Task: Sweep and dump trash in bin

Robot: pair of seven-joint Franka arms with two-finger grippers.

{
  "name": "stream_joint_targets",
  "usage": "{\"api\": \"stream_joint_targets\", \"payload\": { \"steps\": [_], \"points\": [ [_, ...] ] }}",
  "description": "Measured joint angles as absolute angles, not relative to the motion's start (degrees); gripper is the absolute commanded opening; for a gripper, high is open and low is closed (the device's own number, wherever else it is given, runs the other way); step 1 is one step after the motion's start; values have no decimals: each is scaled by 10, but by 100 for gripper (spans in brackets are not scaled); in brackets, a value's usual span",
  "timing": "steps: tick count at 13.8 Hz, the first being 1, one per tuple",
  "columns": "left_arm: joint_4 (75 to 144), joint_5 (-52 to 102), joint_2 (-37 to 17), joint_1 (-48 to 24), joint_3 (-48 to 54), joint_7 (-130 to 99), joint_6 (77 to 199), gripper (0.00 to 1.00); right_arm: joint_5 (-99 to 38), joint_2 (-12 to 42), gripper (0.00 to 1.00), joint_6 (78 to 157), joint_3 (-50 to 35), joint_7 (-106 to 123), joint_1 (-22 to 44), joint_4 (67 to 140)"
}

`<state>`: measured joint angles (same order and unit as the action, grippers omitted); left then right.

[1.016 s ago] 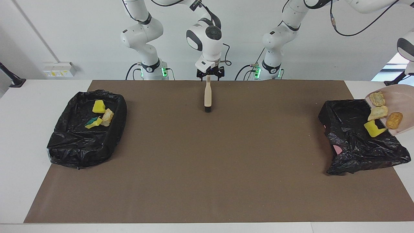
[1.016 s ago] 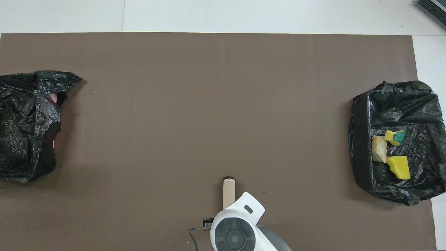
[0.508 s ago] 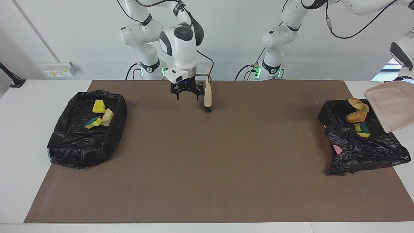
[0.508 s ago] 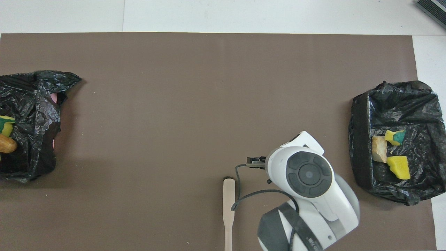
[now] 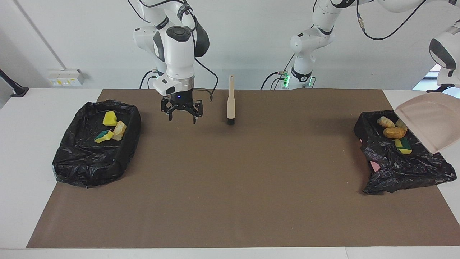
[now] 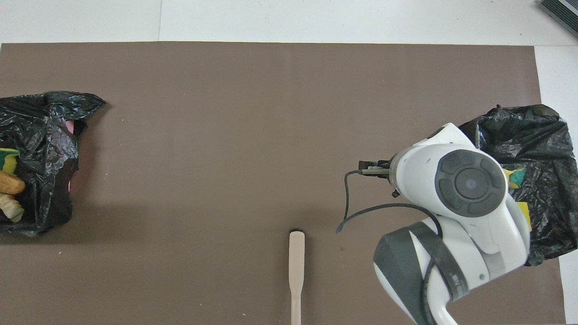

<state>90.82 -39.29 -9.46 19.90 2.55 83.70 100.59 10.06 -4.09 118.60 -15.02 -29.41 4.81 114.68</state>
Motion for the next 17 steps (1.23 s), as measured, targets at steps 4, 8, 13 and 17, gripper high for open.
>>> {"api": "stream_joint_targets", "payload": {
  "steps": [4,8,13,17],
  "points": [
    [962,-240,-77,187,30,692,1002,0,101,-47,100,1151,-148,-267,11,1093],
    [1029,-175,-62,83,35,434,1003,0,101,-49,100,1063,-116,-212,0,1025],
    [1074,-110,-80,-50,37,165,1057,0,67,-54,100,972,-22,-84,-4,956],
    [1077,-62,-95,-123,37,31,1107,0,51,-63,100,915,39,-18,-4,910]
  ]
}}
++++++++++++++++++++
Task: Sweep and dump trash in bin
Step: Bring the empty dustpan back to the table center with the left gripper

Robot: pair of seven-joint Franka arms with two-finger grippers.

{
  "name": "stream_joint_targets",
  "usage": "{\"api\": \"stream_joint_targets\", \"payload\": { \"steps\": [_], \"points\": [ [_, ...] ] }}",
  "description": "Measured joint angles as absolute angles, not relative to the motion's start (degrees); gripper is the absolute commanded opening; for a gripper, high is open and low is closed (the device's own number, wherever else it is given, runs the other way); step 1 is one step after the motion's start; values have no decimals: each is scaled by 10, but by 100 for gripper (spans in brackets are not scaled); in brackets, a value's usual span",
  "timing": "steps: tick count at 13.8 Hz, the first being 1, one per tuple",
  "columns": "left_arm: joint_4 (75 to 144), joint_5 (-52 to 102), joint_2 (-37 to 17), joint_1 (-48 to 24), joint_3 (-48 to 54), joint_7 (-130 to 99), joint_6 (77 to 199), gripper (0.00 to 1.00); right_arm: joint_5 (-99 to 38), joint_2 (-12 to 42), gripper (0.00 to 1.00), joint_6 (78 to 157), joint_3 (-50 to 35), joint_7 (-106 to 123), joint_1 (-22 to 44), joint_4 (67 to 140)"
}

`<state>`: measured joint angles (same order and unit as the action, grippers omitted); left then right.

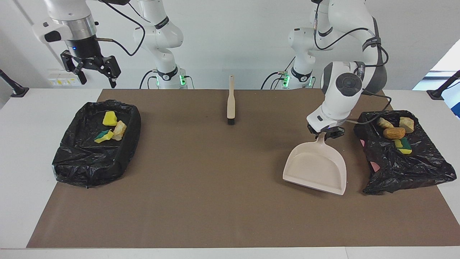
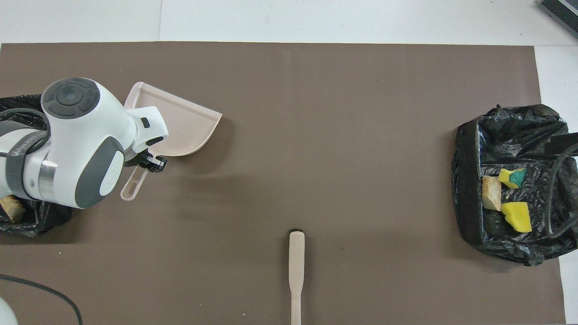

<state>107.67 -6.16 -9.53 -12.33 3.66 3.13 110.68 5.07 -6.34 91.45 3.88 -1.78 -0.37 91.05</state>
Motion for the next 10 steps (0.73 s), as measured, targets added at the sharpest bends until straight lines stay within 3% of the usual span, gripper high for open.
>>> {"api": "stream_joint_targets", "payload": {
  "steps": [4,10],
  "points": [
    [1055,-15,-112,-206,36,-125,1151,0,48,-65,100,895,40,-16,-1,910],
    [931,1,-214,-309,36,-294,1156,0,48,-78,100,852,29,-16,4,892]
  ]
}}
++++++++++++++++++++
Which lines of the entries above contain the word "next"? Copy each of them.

Answer area
Motion for the next 17 steps (1.23 s), as measured, targets at steps 4, 8, 13 and 17, gripper high for open.
Motion for the next 10 steps (0.73 s), as measured, targets added at the sharpest bends until straight lines stay within 3% of the usual span, gripper high for open.

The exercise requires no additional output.